*Work item:* Your answer should be the lines from the one with "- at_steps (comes" to the end of the data below, both included, exact and free of pictures.

= Beginning of Section =

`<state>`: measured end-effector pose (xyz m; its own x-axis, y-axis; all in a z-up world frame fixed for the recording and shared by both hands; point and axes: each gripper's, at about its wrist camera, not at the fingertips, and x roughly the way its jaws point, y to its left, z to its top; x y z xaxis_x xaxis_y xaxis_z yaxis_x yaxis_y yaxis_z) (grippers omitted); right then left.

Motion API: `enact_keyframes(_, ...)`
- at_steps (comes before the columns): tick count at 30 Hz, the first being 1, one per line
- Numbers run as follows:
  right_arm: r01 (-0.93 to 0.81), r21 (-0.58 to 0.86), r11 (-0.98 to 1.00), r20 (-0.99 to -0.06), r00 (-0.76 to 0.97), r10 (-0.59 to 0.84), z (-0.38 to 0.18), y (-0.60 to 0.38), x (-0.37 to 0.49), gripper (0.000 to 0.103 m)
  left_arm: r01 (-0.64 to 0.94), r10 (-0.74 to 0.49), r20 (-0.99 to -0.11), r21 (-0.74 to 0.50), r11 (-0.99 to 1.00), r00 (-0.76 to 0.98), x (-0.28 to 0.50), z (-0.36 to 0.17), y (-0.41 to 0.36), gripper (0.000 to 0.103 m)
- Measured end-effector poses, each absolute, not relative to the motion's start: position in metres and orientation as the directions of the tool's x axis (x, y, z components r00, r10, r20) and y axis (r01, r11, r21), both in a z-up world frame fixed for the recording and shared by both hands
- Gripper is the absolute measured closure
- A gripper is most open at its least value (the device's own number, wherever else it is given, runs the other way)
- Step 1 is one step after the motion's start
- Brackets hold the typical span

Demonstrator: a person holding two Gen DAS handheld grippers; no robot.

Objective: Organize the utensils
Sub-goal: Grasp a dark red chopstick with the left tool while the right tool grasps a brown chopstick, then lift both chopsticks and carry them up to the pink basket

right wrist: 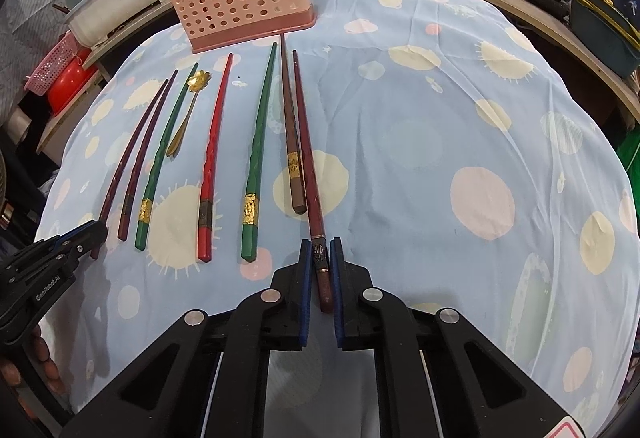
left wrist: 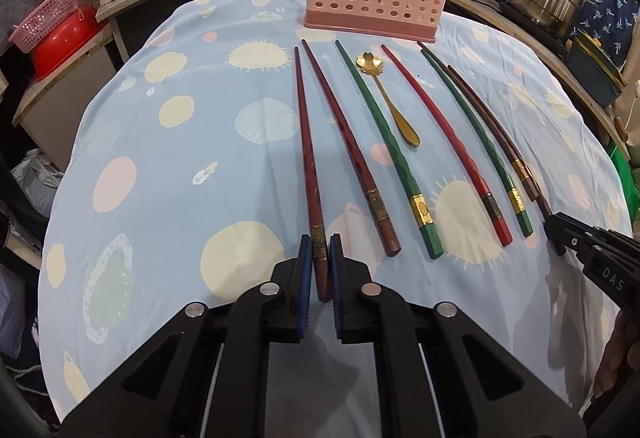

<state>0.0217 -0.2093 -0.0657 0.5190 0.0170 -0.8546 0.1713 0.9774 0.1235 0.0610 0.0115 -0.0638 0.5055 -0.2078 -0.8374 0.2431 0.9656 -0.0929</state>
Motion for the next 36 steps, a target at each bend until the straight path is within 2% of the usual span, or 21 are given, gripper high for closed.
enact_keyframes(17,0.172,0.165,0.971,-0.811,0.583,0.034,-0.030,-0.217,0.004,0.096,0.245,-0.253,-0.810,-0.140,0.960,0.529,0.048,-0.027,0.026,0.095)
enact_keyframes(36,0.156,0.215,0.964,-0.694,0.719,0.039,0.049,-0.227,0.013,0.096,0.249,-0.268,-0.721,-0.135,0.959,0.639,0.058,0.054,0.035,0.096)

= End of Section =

*Worked solution:*
- at_steps (comes before the columns): tick count at 30 Hz, the first being 1, one per line
- Numbers run as follows:
  right_arm: r01 (-0.93 to 0.81), r21 (-0.58 to 0.86), r11 (-0.98 to 1.00), r20 (-0.99 to -0.06), r00 (-0.76 to 0.97), r10 (-0.59 to 0.84), z (-0.38 to 0.18), y (-0.60 to 0.38), x (-0.37 to 0.49), gripper (0.000 to 0.103 m)
  left_arm: r01 (-0.64 to 0.94), r10 (-0.74 to 0.49), r20 (-0.99 to -0.11), r21 (-0.74 to 0.50), r11 (-0.99 to 1.00), r00 (-0.76 to 0.98), x (-0.28 to 0.50), z (-0.36 to 0.17), y (-0.41 to 0.36), gripper (0.000 to 0.103 m)
- Measured end-effector poses, each absolute, not relative to the motion's start: position in metres and orientation as the directions of the tool's x axis (x, y, z components r00, r10, r20) and y axis (r01, r11, r21), both in a z-up world frame fixed for the recording and shared by both hands
- Gripper is the absolute measured closure
- A gripper is most open at its least value (the device's own number, wherever else it is given, runs the other way)
- Step 1 is one step after the motion's start
- Brackets hold the typical span

Demonstrator: a person holding two Gen DAS handheld grippers; no robot.

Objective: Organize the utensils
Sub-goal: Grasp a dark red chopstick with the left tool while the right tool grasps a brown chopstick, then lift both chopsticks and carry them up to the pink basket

right wrist: 
left wrist: 

<state>0.0217 -0.2093 -0.0657 0.5190 0.0170 -0.8546 0.1713 0.9774 0.1235 0.0610 0.0115 -0.0638 0.5055 -0.2078 -0.8374 0.2431 0.9656 -0.0929</state>
Motion for the next 36 steps, a target at each bend until the straight path is within 2% of the usual span, or 21 are given, gripper high for closed.
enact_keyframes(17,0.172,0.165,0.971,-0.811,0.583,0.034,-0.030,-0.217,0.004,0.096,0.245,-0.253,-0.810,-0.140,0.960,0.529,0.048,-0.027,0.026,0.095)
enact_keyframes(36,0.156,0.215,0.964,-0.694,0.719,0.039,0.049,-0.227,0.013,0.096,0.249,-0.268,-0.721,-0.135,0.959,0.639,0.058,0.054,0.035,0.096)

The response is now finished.